- About this task
Return all the entries below exactly, except for the images they hold.

[Dataset excerpts]
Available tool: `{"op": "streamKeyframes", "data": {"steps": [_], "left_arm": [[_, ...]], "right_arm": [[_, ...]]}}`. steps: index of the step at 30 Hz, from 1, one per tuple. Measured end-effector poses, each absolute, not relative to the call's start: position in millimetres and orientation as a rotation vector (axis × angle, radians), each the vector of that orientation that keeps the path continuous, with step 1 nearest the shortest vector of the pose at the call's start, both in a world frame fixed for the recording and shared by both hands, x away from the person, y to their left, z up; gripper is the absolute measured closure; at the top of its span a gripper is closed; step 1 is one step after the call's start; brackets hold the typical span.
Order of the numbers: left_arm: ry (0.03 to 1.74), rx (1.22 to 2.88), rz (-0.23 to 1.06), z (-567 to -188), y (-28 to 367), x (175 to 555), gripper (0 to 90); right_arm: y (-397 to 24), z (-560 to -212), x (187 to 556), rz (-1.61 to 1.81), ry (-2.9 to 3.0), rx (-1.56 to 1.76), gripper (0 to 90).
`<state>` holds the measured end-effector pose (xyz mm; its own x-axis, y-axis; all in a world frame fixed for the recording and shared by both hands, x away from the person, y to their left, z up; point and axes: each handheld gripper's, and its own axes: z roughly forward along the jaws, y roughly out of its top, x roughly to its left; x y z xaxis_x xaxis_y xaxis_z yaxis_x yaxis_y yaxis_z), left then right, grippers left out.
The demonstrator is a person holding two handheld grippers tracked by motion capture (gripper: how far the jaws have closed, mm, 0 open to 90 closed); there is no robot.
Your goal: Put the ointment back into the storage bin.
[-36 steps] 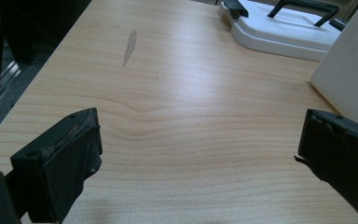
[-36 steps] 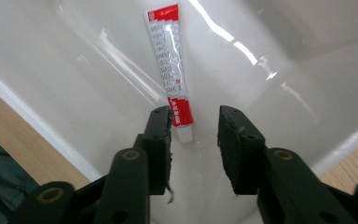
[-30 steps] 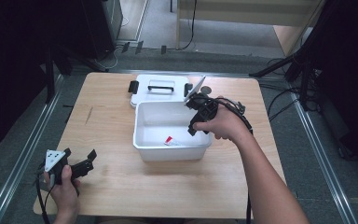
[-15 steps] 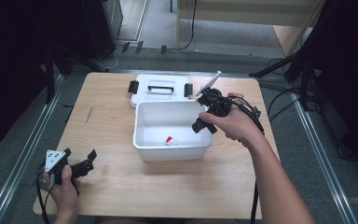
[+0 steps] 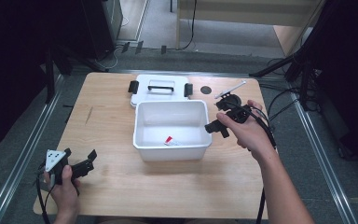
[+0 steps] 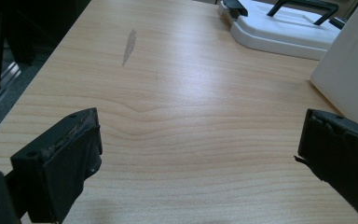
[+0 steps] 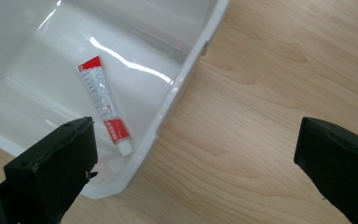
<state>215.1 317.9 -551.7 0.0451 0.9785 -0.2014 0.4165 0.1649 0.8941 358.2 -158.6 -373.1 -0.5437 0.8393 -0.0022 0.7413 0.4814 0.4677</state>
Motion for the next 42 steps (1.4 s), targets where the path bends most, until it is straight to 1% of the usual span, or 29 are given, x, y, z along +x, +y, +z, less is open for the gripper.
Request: {"op": "streamKeyframes", "data": {"steps": [14,21,42], "left_arm": [[1.519,1.401,0.772,-551.7,317.9,214.8,0.4],[1.519,1.401,0.772,-551.7,317.8,214.8,0.4],[1.518,1.4,0.77,-551.8,318.3,214.7,0.4]], "right_arm": [[-212.6,-402.9,340.2,0.835,2.275,1.419,0.0],[-225.7,-416.9,331.9,0.892,2.204,1.412,0.0],[-271.2,-476.7,303.4,1.064,1.99,1.44,0.2]]}}
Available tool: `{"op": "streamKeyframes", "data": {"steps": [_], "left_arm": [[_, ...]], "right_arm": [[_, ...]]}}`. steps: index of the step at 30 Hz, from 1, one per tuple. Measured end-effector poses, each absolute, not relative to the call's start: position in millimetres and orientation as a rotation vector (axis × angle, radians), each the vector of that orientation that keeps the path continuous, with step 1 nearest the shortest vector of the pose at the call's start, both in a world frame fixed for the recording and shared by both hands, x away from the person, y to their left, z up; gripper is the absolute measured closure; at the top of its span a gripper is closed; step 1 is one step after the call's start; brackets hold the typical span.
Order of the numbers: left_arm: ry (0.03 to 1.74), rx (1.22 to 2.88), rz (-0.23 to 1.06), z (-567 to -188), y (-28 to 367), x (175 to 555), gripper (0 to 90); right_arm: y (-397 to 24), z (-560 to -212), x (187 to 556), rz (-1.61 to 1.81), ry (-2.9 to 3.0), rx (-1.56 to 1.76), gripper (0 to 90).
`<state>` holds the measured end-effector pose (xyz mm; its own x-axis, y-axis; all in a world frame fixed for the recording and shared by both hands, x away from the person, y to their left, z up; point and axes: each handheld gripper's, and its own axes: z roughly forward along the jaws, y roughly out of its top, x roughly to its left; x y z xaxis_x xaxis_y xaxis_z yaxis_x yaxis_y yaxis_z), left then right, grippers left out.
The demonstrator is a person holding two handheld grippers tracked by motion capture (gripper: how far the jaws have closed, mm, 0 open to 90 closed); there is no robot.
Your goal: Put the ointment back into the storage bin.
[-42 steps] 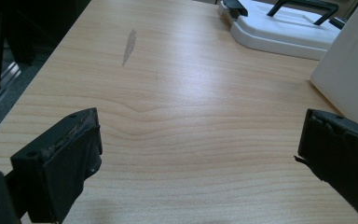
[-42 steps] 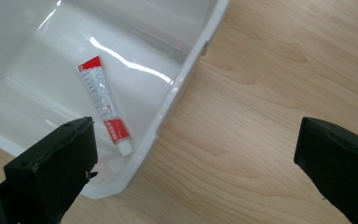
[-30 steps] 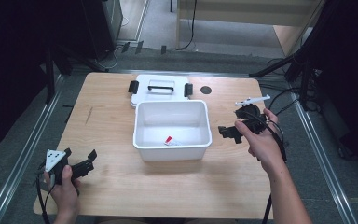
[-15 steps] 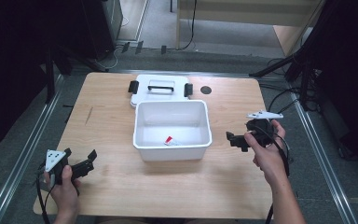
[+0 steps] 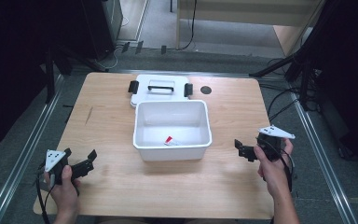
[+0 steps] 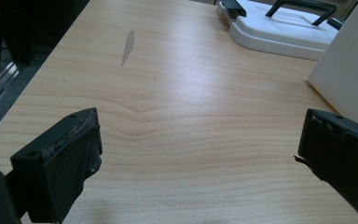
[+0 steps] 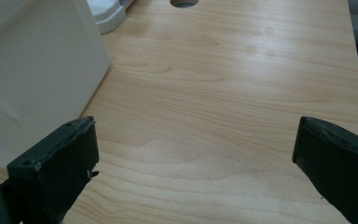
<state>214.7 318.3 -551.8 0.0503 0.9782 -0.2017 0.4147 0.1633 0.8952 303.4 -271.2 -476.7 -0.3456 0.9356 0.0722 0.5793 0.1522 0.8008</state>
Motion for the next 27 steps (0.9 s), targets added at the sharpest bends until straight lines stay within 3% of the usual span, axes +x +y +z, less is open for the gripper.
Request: {"op": "streamKeyframes", "data": {"steps": [5,6,8,27], "left_arm": [[1.519,1.398,0.769,-551.9,318.5,214.9,0.4],[1.518,1.399,0.768,-551.8,318.7,214.8,0.4],[1.518,1.398,0.769,-551.9,318.5,214.8,0.4],[1.515,1.4,0.769,-551.8,318.3,214.6,0.4]], "right_arm": [[-278.9,-488.4,297.4,1.067,1.961,1.442,1.2],[-282.9,-493.2,293.5,1.075,1.936,1.442,9.5],[-286.2,-497.9,290.2,1.07,1.907,1.443,12.5],[-311.7,-522.0,265.0,1.099,1.809,1.494,12.8]]}}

- Task response
Available tool: `{"op": "streamKeyframes", "data": {"steps": [_], "left_arm": [[_, ...]], "right_arm": [[_, ...]]}}`. steps: index of the step at 30 Hz, from 1, one per tuple. Measured end-effector poses, each absolute, not relative to the call's start: position in millimetres and orientation as a rotation vector (axis × angle, radians), each the vector of that orientation that keeps the path continuous, with step 1 nearest the shortest vector of the pose at the call's start, both in a world frame fixed for the recording and shared by both hands, x away from the person, y to their left, z up; gripper is the absolute measured closure; at the top of its span a gripper is closed; step 1 is one step after the call's start; brackets hold the typical span.
Order of the numbers: left_arm: ry (0.03 to 1.74), rx (1.22 to 2.88), rz (-0.23 to 1.06), z (-567 to -188), y (-28 to 367), x (175 to 555), gripper (0 to 90); right_arm: y (-397 to 24), z (-560 to -212), x (187 to 556), rz (-1.61 to 1.81), ry (-2.9 to 3.0), rx (-1.56 to 1.76), gripper (0 to 90).
`<state>` holds the measured end-effector pose (xyz mm; its own x-axis, y-axis; all in a world frame fixed for the recording and shared by both hands, x away from the person, y to their left, z up; point and axes: each handheld gripper's, and its own axes: z roughly forward along the jaws, y roughly out of its top, x roughly to its left; x y z xaxis_x xaxis_y xaxis_z yaxis_x yaxis_y yaxis_z), left then right, grippers left out.
The demonstrator is a person holding two handheld grippers tracked by motion capture (gripper: how far the jaws have closed, mm, 0 open to 90 closed); there is no robot.
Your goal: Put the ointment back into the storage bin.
[-36 steps] 
[-36 steps] 
[-30 steps] 
[-15 steps] 
[+0 steps] 
[+0 steps] 
[+0 steps] 
<state>215.1 317.9 -551.7 0.0451 0.9785 -0.2014 0.4165 0.1649 0.8941 358.2 -158.6 -373.1 -0.5437 0.8393 -0.0022 0.7413 0.4814 0.4677</state>
Motion for the next 42 steps (1.4 s), targets where the path bends most, until it is straight to 1% of the usual span, or 29 are given, x, y, z along +x, +y, +z, less is open for the gripper.
Request: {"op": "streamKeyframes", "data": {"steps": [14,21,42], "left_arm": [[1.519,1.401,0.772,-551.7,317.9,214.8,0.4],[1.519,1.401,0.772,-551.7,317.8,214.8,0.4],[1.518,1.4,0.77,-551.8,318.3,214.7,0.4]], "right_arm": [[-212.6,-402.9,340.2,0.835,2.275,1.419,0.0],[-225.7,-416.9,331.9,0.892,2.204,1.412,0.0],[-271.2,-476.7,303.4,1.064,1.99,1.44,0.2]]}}
Available tool: `{"op": "streamKeyframes", "data": {"steps": [_], "left_arm": [[_, ...]], "right_arm": [[_, ...]]}}`. steps: index of the step at 30 Hz, from 1, one per tuple. Measured end-effector poses, each absolute, not relative to the call's start: position in millimetres and orientation as a rotation vector (axis × angle, radians), each the vector of that orientation that keeps the path continuous, with step 1 nearest the shortest vector of the pose at the call's start, both in a world frame fixed for the recording and shared by both hands, x away from the person, y to their left, z up; gripper is the absolute measured closure; at the top of its span a gripper is closed; step 1 is one step after the call's start; brackets hold the typical span.
Order of the numbers: left_arm: ry (0.03 to 1.74), rx (1.22 to 2.88), rz (-0.23 to 1.06), z (-567 to -188), y (-28 to 367), x (175 to 555), gripper (0 to 90); right_arm: y (-397 to 24), z (-560 to -212), x (187 to 556), rz (-1.61 to 1.81), ry (-2.9 to 3.0), rx (-1.56 to 1.76), gripper (0 to 90).
`<state>` holds the measured end-effector pose (xyz mm; its own x-axis, y-axis; all in a world frame fixed for the recording and shared by both hands, x away from the person, y to their left, z up; point and axes: each handheld gripper's, and its own axes: z roughly forward along the jaws, y roughly out of its top, x roughly to its left; x y z xaxis_x xaxis_y xaxis_z yaxis_x yaxis_y yaxis_z), left then right, grippers left out.
The demonstrator is a person holding two handheld grippers tracked by motion capture (gripper: how far the jaws have closed, mm, 0 open to 90 closed); there is no robot.
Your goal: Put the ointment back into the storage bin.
[-42 steps] 
[-42 steps] 
[-30 steps] 
[-15 steps] 
[+0 steps] 
[+0 steps] 
[+0 steps] 
<state>214.7 318.3 -551.8 0.0503 0.9782 -0.2017 0.4147 0.1633 0.8952 303.4 -271.2 -476.7 -0.3456 0.9356 0.0722 0.5793 0.1522 0.8008</state>
Motion for the next 27 steps (0.9 s), targets added at the sharpest bends until straight lines stay within 3% of the usual span, axes +x +y +z, less is open for the gripper.
Request: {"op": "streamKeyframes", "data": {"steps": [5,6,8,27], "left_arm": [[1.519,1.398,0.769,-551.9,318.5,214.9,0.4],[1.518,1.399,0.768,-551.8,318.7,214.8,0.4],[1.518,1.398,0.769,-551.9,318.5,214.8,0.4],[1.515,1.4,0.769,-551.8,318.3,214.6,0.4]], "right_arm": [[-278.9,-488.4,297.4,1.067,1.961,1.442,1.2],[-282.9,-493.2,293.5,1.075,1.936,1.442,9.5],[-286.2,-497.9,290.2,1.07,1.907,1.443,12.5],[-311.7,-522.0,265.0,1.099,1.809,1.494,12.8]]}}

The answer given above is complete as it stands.